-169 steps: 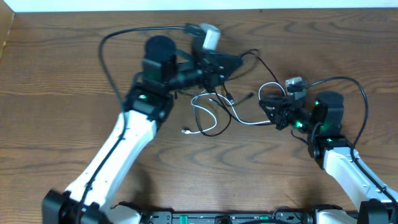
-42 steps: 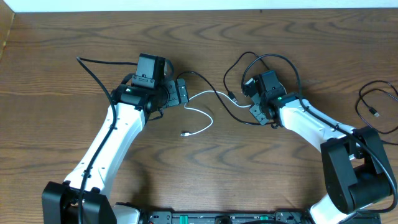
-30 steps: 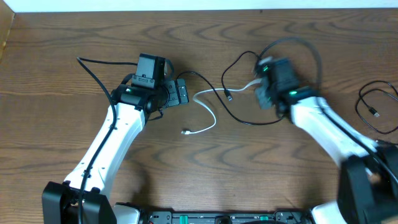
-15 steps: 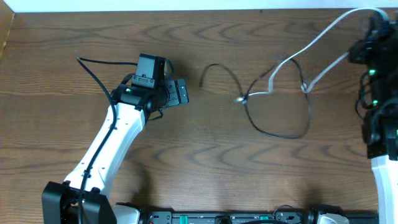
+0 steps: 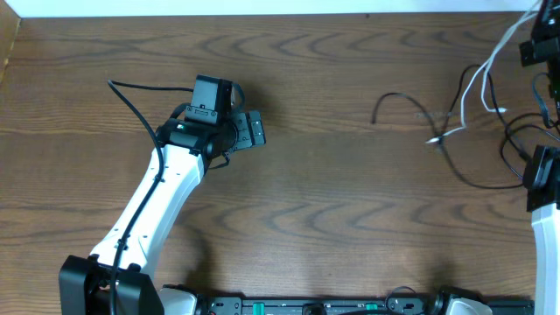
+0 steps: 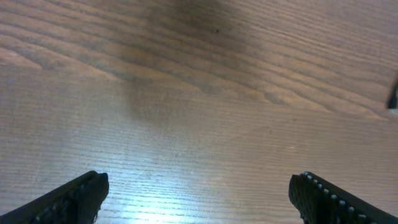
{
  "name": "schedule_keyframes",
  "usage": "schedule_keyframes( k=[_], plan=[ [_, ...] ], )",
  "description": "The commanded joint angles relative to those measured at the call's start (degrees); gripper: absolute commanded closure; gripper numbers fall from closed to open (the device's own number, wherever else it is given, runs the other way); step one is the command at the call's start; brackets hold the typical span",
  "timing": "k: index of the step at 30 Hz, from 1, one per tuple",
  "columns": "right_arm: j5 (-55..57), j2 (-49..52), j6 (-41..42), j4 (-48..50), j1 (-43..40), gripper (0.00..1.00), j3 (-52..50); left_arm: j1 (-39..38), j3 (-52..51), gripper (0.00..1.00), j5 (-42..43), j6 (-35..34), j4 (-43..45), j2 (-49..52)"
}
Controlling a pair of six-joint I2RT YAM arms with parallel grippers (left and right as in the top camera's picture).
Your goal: Untangle cables
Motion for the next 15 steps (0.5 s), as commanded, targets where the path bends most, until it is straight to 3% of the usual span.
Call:
schedule_keyframes(
  k=[1, 8, 11, 14, 15],
  plan=[
    [-10.29, 2.23, 8.61, 0.31, 0.37, 0.99, 0.42, 0.31, 0.09, 0.02, -0.37, -0.28, -0.2, -0.11],
    [-22.49, 6.34, 12.61, 7.63, 2.95, 0.99, 0.42, 0.31, 0.09, 0.02, -0.37, -0.28, -0.2, -0.11],
    [-21.16, 7.23, 12.52, 11.21, 3.37, 0.99, 0.42, 0.31, 0.09, 0.02, -0.35, -0.28, -0.22, -0.11],
    [-15.47, 7.23, 7.52, 6.36, 3.37, 0.99, 0.42, 0.31, 0.09, 0.02, -0.35, -0.28, -0.22, -0.11],
    [-11.65, 7.23, 5.4, 0.02, 3.37, 0.99, 0.42, 0.31, 0.09, 0.02, -0.35, -0.28, -0.22, -0.11]
  ],
)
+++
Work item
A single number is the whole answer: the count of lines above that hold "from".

Finished exercise
2